= Task details =
Return the data exactly, with all pictures removed.

____ Data segment

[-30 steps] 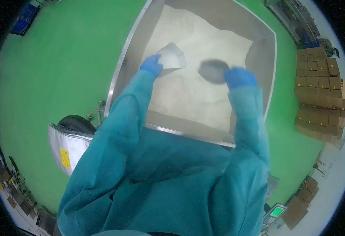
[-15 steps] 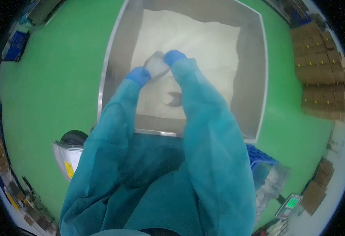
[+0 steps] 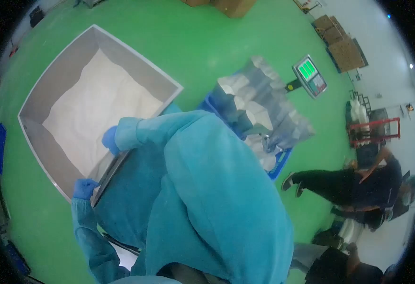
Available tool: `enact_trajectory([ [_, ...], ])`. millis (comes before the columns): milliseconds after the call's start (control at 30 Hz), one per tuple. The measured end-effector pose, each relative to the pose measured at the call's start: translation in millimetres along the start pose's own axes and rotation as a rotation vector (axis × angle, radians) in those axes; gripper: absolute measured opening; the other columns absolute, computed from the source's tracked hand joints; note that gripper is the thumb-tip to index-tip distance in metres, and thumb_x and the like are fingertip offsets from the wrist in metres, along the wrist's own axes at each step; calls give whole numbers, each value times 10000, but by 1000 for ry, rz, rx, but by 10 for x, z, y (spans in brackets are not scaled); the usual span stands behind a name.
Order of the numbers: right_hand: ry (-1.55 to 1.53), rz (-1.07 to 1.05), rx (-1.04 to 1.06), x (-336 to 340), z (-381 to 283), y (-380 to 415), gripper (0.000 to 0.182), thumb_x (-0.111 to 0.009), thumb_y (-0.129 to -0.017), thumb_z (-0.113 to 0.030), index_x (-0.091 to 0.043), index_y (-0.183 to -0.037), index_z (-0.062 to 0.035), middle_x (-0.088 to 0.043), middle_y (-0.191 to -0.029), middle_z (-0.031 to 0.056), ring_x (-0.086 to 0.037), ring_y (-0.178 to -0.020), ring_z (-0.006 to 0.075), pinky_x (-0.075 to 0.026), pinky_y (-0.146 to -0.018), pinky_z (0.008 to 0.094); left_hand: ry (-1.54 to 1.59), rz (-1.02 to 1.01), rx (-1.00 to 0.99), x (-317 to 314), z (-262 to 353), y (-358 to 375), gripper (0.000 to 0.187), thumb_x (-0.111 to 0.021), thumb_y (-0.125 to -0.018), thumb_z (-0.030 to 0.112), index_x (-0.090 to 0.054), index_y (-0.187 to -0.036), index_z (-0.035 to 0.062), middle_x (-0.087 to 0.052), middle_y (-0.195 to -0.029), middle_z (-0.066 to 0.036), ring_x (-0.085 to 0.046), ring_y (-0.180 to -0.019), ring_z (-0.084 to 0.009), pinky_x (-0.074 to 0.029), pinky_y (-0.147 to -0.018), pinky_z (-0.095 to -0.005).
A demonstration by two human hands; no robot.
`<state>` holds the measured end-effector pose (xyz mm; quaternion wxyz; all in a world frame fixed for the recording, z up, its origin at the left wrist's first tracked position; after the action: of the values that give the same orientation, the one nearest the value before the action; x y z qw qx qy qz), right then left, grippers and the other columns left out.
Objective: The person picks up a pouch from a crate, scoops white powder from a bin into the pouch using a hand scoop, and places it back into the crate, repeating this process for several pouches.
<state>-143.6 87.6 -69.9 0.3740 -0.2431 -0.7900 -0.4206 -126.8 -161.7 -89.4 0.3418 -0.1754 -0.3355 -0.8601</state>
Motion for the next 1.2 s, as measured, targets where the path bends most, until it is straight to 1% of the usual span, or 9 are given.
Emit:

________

= Result =
[-30 steps] 
[-15 steps] 
[+0 steps] 
Available tool: `enact_trajectory([ [_, ...], ])`. millis (comes before the columns): milliseconds after the call's start (control at 30 Hz), one per tuple. The measured end-effector pose, each relative to the pose measured at the call's start: translation in millimetres along the start pose's own axes and rotation as a rotation vector (axis × angle, radians) in those axes; gripper: absolute measured opening; the other columns absolute, computed from the source's tracked hand joints; note that gripper is the thumb-tip to index-tip distance in metres, and thumb_x and the like are fingertip offsets from the wrist in metres, along the wrist's own axes at each step; calls give whole numbers, each value times 10000, but by 1000 for ry, rz, rx, but by 10 for x, z, y (spans in brackets are not scaled); the usual span stands behind a name.
Order of the numbers: right_hand: ry (-1.55 to 1.53), rz (-1.07 to 1.05), rx (-1.04 to 1.06), x (-336 to 340), z (-381 to 283), y (-380 to 415), gripper (0.000 to 0.182), thumb_x (-0.111 to 0.009), thumb_y (-0.129 to -0.017), thumb_z (-0.113 to 0.030), index_x (-0.091 to 0.043), index_y (-0.183 to -0.037), index_z (-0.062 to 0.035), middle_x (-0.088 to 0.043), middle_y (-0.191 to -0.029), middle_z (-0.031 to 0.056), ring_x (-0.086 to 0.037), ring_y (-0.178 to -0.020), ring_z (-0.006 to 0.075), pinky_x (-0.075 to 0.026), pinky_y (-0.146 to -0.018), pinky_z (0.008 to 0.094); left_hand: ry (-1.54 to 1.59), rz (-1.02 to 1.01), rx (-1.00 to 0.99), x (-317 to 314), z (-262 to 353), y (-358 to 375), gripper (0.000 to 0.187), thumb_x (-0.111 to 0.021), thumb_y (-0.125 to -0.018), thumb_z (-0.030 to 0.112), index_x (-0.090 to 0.054), index_y (-0.187 to -0.036), index_z (-0.035 to 0.062), middle_x (-0.087 to 0.052), middle_y (-0.195 to -0.029), middle_z (-0.066 to 0.036), ring_x (-0.085 to 0.046), ring_y (-0.180 to -0.019), ring_z (-0.084 to 0.009), pinky_x (-0.074 to 0.029), pinky_y (-0.147 to -0.018), pinky_z (-0.095 to -0.005).
A demonstration by two human hands; no robot.
`<state>` holds the measured end-effector pose (xyz mm; quaternion wxyz; all in a world frame fixed for the recording, z up, its origin at the left wrist's first tracked position; after the action: of the values that give the same orientation, the one nearest the value before the action; x y z qw qx qy qz), right then left, grippers and the other columns left out.
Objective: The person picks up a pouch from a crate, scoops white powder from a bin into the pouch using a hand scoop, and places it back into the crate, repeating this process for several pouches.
<state>-143.6 87.6 -69.9 0.3740 -0.2431 -0.7900 -0.4206 -126.8 -161.7 -89.4 0.3418 -0.1754 -0.3355 -0.8601</state>
Motion for the next 1.2 s, as measured, targets where the path bends most, until it is straight to 1% of the usual span, or 9 are given.
Emit:

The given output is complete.